GI: What’s the timeline on that?

DB: 2002. It’s scary. It’ll be exactly 30 years by then. I hope we can get one of them out by that time.

GI: While we’re on the subject of film, weren’t you going to do a film with Derek Jarman called Neutron?

DB: Neutron, yes, absolutely. I still have the script and Derek’s drawings. It’s so sad that things get left behind. I tend to want to do too much. I want to approach his family at some time to see if we could do something with it. I have his script and his drawings. I even know down to the music how he wanted to do have things done. And it would be lovely posthumously to do his piece. It would be fabulous. A wonderful script – very scary piece of work. How did you know that anyway? Very few people know that.

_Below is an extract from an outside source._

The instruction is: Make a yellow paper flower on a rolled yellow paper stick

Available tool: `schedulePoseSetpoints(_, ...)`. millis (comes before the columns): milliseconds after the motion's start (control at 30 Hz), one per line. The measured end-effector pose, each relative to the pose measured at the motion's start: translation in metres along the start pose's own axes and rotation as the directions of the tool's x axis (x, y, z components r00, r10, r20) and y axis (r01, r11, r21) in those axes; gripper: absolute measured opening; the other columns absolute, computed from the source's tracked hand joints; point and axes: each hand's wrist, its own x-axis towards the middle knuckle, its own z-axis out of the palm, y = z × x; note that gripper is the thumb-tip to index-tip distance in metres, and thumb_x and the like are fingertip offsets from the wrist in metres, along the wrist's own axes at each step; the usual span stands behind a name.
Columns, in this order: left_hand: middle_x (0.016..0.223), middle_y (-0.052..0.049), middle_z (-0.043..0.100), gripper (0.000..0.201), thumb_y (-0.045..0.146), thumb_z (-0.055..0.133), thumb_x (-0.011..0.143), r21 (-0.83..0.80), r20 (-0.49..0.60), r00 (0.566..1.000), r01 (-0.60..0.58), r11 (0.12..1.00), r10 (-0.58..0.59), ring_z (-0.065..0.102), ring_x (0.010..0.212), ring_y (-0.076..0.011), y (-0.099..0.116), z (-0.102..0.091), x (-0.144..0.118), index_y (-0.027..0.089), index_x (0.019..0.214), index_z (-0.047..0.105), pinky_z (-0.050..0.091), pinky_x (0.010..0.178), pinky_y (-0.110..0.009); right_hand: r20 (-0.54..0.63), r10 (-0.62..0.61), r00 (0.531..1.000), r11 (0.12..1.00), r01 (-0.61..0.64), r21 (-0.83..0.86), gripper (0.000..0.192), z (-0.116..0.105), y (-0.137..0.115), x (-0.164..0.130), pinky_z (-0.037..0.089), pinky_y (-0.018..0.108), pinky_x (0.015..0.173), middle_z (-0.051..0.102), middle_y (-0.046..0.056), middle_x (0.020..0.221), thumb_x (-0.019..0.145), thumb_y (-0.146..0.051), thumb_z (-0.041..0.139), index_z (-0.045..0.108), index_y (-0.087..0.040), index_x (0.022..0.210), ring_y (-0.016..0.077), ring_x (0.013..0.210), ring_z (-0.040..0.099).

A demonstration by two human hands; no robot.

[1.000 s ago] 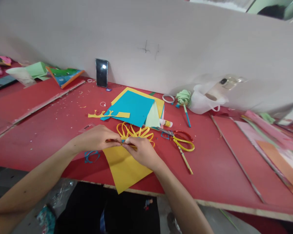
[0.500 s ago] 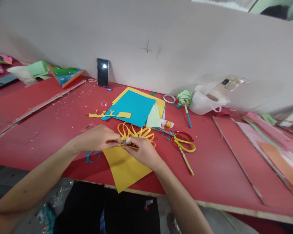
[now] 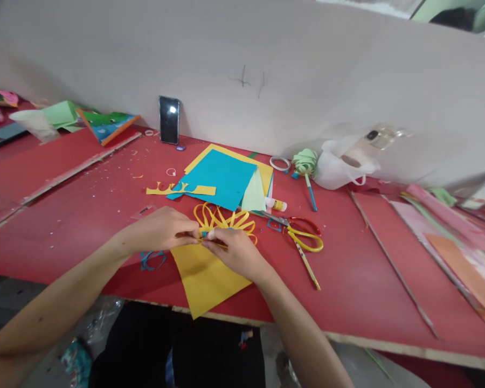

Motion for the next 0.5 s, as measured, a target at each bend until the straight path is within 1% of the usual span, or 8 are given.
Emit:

GI: Well there’s another part of the story I want to ask you about. The guy that I heard it from said that you had left a pack of Marlboro’s at Jarman’s and that word had gotten back to you about your cigarettes being there and you stopped the project because you thought Jarman was practicing sympathetic magic on you.

DB: No, absolutely not!

GI: Urban legend?

DB: God yeah. I would’ve given my arm to work with Jarman. My remembrance of the thing was that, as usual, he couldn’t get the funds to actually make the movie. It had some quite spectacular scenes in it. It did require proper sets. There weren’t existing properties around London. He went back to his set designing ideas for it and came up with these amazing Neo-Fascistic buildings for it. I don’t think that anybody was willing to put up the bread for it.

GI: How does it feel to be considered a “Buy-In” versus “Sell-Out?”

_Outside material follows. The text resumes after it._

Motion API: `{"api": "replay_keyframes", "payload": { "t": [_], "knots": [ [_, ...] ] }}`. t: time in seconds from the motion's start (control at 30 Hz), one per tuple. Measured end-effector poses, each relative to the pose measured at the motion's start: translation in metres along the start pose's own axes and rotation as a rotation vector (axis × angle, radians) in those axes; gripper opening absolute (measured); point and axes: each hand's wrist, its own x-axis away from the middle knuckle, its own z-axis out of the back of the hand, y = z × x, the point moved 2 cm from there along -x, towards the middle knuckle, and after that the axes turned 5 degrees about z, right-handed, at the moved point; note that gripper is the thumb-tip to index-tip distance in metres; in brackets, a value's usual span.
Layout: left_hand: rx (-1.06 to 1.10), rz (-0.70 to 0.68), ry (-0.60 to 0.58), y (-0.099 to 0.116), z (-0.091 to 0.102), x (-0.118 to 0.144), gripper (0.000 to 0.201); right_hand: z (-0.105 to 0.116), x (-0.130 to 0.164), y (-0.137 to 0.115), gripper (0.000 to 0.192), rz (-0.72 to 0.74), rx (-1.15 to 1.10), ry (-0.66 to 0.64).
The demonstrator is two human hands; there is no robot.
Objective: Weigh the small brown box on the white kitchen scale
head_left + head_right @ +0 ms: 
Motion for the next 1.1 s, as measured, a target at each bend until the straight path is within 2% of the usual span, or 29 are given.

DB: I like the phraseology, but I’m not quite sure what you mean.

GI: Bowie as commodity, Bowie as brand.

DB: Ah, the branding of David Bowie! Well it’s been done to artists after they’re dead, like Presley Ltd. and selling ashtrays and so forth. It’s definitely a viable option and it’s quite exciting. It’s sort of pioneering and it’s not an acceptable way to go. And that I always find subversive enough. People say; “How can you brand yourself? How disgusting – oooh.” [Gleeful and slightly pervertedly] Yes, I know!

GI: Finally, in Omikron, there’s this theme of transmigration of souls with different characters within the game. And a player can be anyone including Iman, but not you.

DB: Yes, that’s right. [More laughter]

GI: How does she feel about that? How do you feel about that?

DB: She is a freelancer. You can hire her. She’ll work for anyone… apparently.

Well, I quite like that they can’t get inside of me. That was tabled by the French. It’s a French game. A really diplomatic courtesy was extended toward me. They said, [in his best camp French] “but of coorse, nooone can become you. You are David Boweee.” I said, “yes, you’re absolutely correct.” I’m not lettin’ anybody climb inside of me.